**Goal of the exercise:** Extract exactly and only the lines of the data below, starting at the line with "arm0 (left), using" and stopping after the final line.

**Dataset excerpt:**

═══

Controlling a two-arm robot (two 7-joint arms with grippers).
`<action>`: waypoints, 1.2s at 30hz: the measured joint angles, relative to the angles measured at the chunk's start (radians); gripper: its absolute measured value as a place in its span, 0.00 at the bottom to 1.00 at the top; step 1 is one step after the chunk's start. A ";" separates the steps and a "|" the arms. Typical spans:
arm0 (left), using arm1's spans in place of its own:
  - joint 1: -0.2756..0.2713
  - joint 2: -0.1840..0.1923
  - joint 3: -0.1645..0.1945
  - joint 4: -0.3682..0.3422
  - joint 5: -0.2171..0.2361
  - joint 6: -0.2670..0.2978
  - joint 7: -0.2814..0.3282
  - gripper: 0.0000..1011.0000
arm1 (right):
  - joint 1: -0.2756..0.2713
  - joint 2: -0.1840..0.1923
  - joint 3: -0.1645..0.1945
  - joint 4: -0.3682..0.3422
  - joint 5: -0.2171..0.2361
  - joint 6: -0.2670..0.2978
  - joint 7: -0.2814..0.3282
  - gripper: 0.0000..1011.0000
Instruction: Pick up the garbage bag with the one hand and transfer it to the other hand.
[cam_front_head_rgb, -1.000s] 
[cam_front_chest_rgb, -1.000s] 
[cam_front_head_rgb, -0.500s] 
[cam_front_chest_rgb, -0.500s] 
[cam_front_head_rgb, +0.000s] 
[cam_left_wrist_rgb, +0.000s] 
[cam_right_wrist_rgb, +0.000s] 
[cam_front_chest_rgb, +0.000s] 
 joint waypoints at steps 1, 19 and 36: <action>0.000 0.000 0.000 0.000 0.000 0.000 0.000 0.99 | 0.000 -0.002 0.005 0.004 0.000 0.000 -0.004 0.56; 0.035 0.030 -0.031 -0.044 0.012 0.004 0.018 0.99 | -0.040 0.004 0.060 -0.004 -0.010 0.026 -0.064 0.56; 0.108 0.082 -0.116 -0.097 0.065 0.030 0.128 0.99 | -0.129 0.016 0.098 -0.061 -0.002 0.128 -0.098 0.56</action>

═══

**Response:**
arm0 (left), using arm1's spans in place of its own:
  - joint 1: -0.2756..0.2713
  - joint 2: -0.1840..0.1923
  - joint 3: -0.1645..0.1945
  - joint 4: -0.3682..0.3422
  - joint 5: -0.2171..0.2361
  - joint 6: -0.2670..0.2978
  - joint 7: -0.2814..0.3282
  - gripper: 0.0000..1011.0000
arm1 (right):
  - joint 1: -0.2756..0.2713
  - joint 2: -0.1840..0.1923
  - joint 3: -0.1645..0.1945
  - joint 4: -0.3682..0.3422
  - joint 5: -0.2171..0.2361
  - joint 6: -0.2670..0.2978
  - joint 7: -0.2814..0.3282
  - gripper: 0.0000..1011.0000
Instruction: Pick up the garbage bag with the one hand and transfer it to the other hand.
[cam_front_head_rgb, -1.000s] 
[cam_front_chest_rgb, -1.000s] 
[cam_front_head_rgb, -0.500s] 
[cam_front_chest_rgb, -0.500s] 
[cam_front_head_rgb, +0.000s] 
[cam_left_wrist_rgb, +0.000s] 
[cam_right_wrist_rgb, +0.000s] 
[cam_front_chest_rgb, +0.000s] 
 joint waypoints at steps 1, 19 and 36: <action>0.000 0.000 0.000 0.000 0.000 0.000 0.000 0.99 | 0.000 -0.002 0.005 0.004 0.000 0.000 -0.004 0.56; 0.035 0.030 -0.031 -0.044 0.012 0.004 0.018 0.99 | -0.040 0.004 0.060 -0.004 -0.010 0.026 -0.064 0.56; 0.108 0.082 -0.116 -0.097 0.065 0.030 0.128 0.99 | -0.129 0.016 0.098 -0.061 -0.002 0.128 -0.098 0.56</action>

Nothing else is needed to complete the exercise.